## Chi square test for frequency distributions

**The chi-square test for frequency distributions is used to test wether an observed frequency distribution equals an expected frequency distribution.**

**An example of a test about frequency distribution**

Suppose 100 student can choose one from the four tutorials about statistics. It there is no preference the expected values would be equally divided, that is every tutorial is attended by 25 students. When the tutorials started, you might count the students in every tutorial. Not surprisingly, the students aren’t equally divided over the tutorials. We are not interested in the reasons why (a better teacher, more friends, better classroom, better schedule?), but just want to know if the observed numbers really differ from the expected equal distribution.
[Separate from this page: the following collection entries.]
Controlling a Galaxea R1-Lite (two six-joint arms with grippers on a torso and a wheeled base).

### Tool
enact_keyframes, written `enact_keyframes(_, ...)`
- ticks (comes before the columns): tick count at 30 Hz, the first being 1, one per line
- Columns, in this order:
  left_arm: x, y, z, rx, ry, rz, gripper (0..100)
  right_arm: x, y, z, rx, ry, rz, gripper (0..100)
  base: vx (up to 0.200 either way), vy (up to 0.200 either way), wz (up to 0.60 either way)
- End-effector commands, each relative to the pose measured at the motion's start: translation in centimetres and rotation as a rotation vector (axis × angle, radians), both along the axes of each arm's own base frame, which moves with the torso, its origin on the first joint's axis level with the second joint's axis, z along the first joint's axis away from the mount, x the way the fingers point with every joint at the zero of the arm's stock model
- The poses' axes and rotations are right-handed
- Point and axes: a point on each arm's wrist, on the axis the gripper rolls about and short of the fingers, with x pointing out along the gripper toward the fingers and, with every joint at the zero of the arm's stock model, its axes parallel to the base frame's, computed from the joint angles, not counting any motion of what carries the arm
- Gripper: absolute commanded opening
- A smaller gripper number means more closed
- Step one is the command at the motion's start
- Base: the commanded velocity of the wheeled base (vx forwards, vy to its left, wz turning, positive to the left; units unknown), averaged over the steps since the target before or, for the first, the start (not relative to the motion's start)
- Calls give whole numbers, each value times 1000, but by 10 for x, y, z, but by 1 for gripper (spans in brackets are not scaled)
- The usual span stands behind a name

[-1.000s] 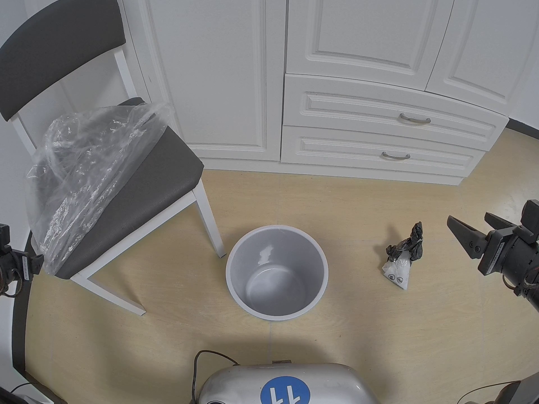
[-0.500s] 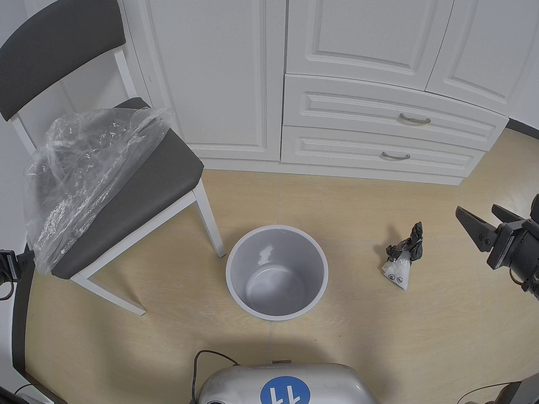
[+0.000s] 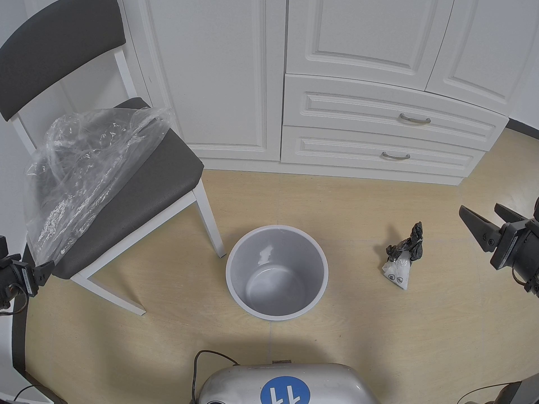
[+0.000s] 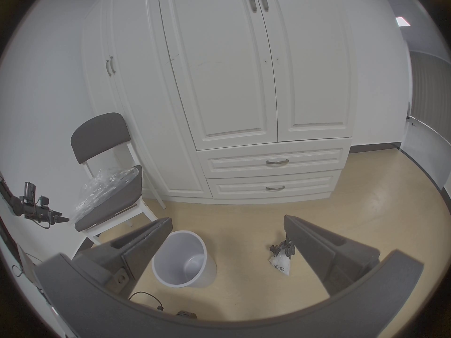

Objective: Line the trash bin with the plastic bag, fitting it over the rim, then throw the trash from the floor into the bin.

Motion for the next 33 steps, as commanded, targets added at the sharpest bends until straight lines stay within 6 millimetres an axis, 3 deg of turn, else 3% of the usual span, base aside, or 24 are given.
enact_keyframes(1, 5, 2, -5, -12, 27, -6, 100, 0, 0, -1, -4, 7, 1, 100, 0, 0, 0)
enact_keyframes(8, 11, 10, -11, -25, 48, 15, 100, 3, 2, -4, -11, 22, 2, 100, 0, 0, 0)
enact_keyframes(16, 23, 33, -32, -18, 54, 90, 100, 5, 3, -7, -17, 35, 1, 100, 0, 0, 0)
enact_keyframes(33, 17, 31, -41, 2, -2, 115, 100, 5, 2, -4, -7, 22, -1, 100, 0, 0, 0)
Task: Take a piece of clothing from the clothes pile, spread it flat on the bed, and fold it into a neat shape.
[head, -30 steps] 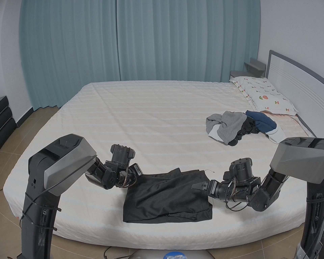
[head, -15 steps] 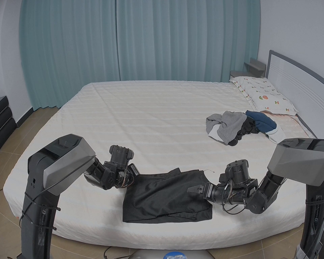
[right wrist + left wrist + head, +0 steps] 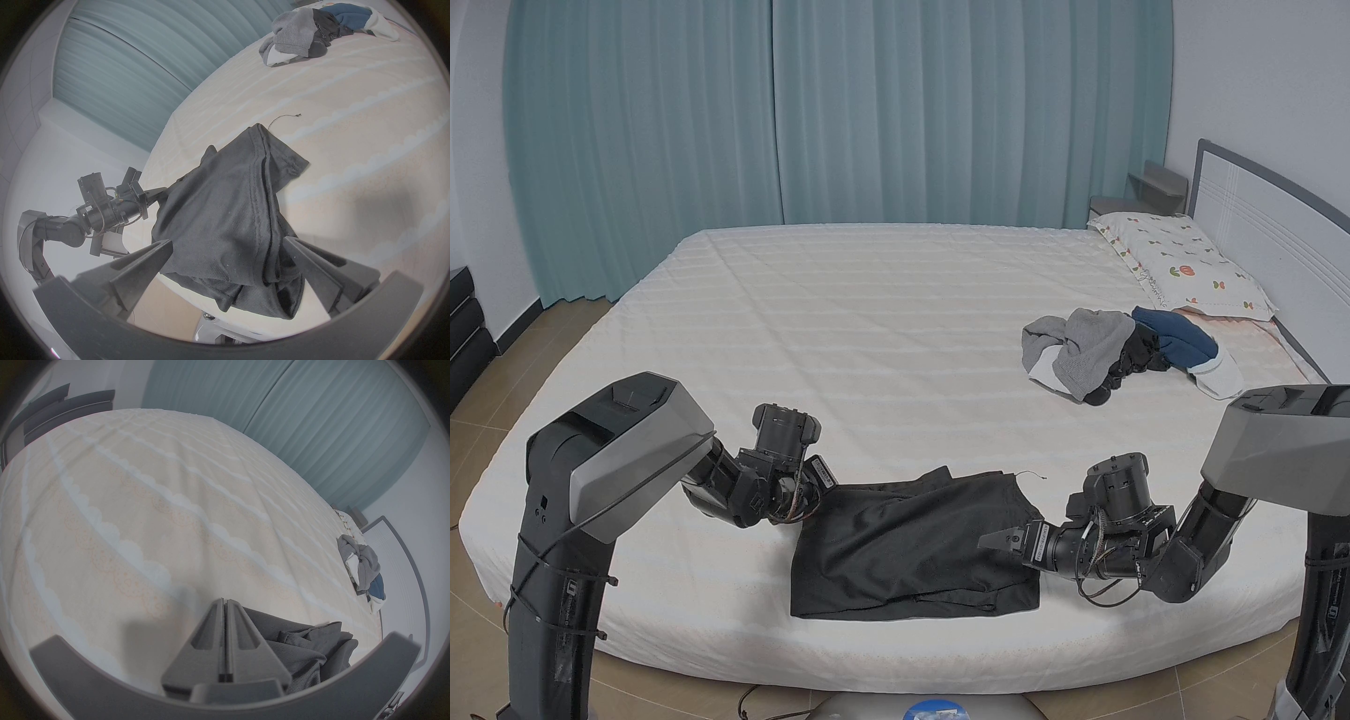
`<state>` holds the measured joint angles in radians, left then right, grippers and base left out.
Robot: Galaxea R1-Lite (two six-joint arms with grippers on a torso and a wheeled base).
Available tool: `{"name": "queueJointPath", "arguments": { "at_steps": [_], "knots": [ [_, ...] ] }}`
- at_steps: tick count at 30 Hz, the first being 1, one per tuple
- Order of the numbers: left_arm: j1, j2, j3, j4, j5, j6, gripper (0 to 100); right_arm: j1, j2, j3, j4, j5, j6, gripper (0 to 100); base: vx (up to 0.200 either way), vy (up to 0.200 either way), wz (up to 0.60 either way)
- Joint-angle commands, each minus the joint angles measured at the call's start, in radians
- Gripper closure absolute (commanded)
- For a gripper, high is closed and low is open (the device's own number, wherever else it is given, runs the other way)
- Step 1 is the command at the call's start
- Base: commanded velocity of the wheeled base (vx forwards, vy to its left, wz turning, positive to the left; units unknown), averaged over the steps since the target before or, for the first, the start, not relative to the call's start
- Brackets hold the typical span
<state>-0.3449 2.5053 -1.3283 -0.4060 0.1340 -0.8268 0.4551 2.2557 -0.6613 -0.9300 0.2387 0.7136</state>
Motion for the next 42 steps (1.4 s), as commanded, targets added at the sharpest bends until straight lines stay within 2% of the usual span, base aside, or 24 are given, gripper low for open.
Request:
{"name": "queueJointPath", "arguments": {
  "at_steps": [1,6,7,17,26,31,37,42],
  "knots": [
    [0.001,0.001,0.0,-0.001,-0.001,0.0,100,0.002,0.004,0.005,0.0,0.001,0.0,0,0.0,0.0,0.0],
    [0.003,0.003,-0.002,0.001,-0.002,0.0,100,0.014,0.015,0.005,0.005,0.002,0.0,0,0.0,0.0,0.0],
    [0.003,0.003,-0.002,-0.001,-0.002,0.0,100,0.017,0.018,0.006,0.007,0.002,-0.002,100,0.0,0.0,0.0],
    [0.018,0.007,-0.014,0.003,-0.007,0.0,100,0.007,0.018,0.046,0.01,0.001,-0.043,100,0.0,0.0,0.0],
    [0.018,0.009,-0.012,0.003,-0.005,0.0,100,-0.041,-0.102,0.123,0.011,0.022,-0.043,100,0.0,0.0,0.0],
    [0.018,0.009,-0.012,0.003,-0.005,0.002,100,-0.047,-0.104,0.152,0.01,0.031,-0.046,100,0.0,0.0,0.0],
    [0.018,0.009,-0.011,0.004,-0.005,0.003,100,-0.061,-0.084,0.181,0.011,0.036,-0.106,100,0.0,0.0,0.0],
    [0.018,0.009,-0.008,0.004,-0.005,0.003,100,-0.061,-0.054,0.177,0.011,0.036,-0.114,100,0.0,0.0,0.0]
  ]
}}
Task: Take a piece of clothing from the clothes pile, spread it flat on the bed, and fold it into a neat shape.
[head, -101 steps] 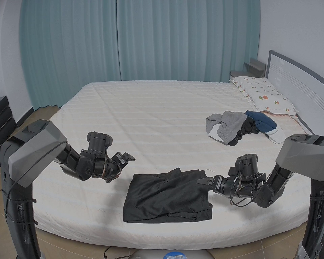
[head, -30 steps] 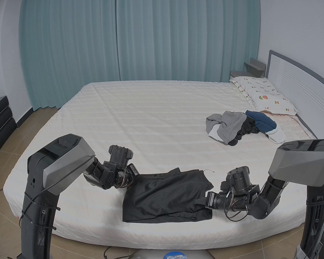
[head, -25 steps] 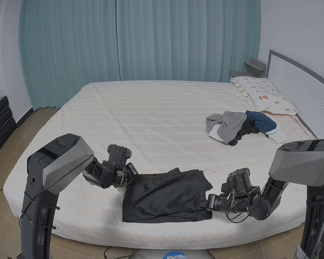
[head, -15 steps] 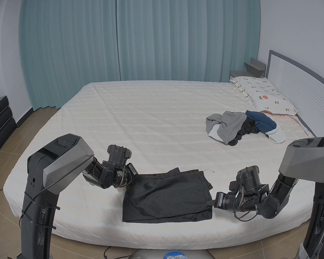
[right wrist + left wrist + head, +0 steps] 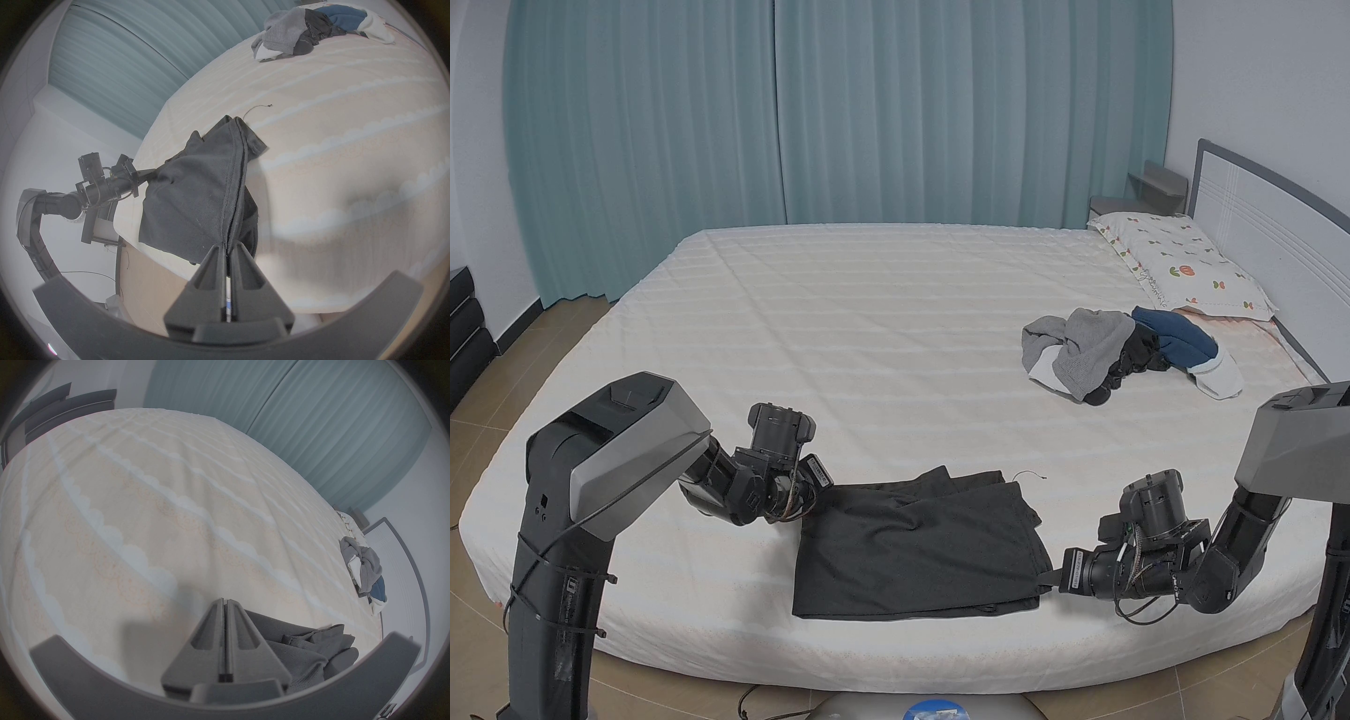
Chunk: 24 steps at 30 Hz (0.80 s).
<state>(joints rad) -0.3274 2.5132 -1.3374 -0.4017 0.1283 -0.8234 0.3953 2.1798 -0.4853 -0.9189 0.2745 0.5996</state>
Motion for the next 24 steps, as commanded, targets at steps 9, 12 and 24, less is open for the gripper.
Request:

To picture the situation more clearly a table is produced:

Small differences can always occur, and if that is small, it would be close to zero. But in this situation, tutorial C looks popular and attracts more students. The difference is not close to zero, but much more. Is this statistically significant?

**The calculations to test the difference in a frequency distribution**

When you calculate the difference the value is ( -7 + -2 + 15 + -6 = ) 0. This will always be the case in comparing lists of observed and expected numbers. To avoid the summation of the differences will be zero the values are squared. This however leads to large numbers. Therefore the squared differences are divided by the expected numbers and these values are summed. The table below shows the calculations being made:

If you want to know if the value 12.56 is far more than 0 it has to be compared with other values. For this, the chi-square distribution is used. Why? Just because no negative outcomes can occur, so the normal distribution and the t-distribution cannot be used. The chi-square distribution fits perfectly. The calculated outcome can never be less than zero and the maximum can be very large. Try this yourself by imagining some scores and computing the outcomes.

The computed value can be compared with a critical value in the chi-square distribution. This value can be found in the table of critical values of the chi-square distribution, but which line in the table is the right one? You have to know the degrees of freedom to. In our example the degrees of freedom are (4 tutorials minus 1 is) 3. There the values are found for alfa is 0.05, 0.01 and 0.001 and are respectively 7.81, 11.34 and 16.27. Now the conclusions can be drawn that the value 12.56 exceeds the value of 11.34 so it is statistically significant on alfa is 0.01. The conclusion to be drawn is that tutorial C attracts more students. We still don’t know the reason why, so it is not allowed to conclude that tutorial C has a better teacher, is chosen because friends go there too, is in a better classroom or fits better in the agenda of the students.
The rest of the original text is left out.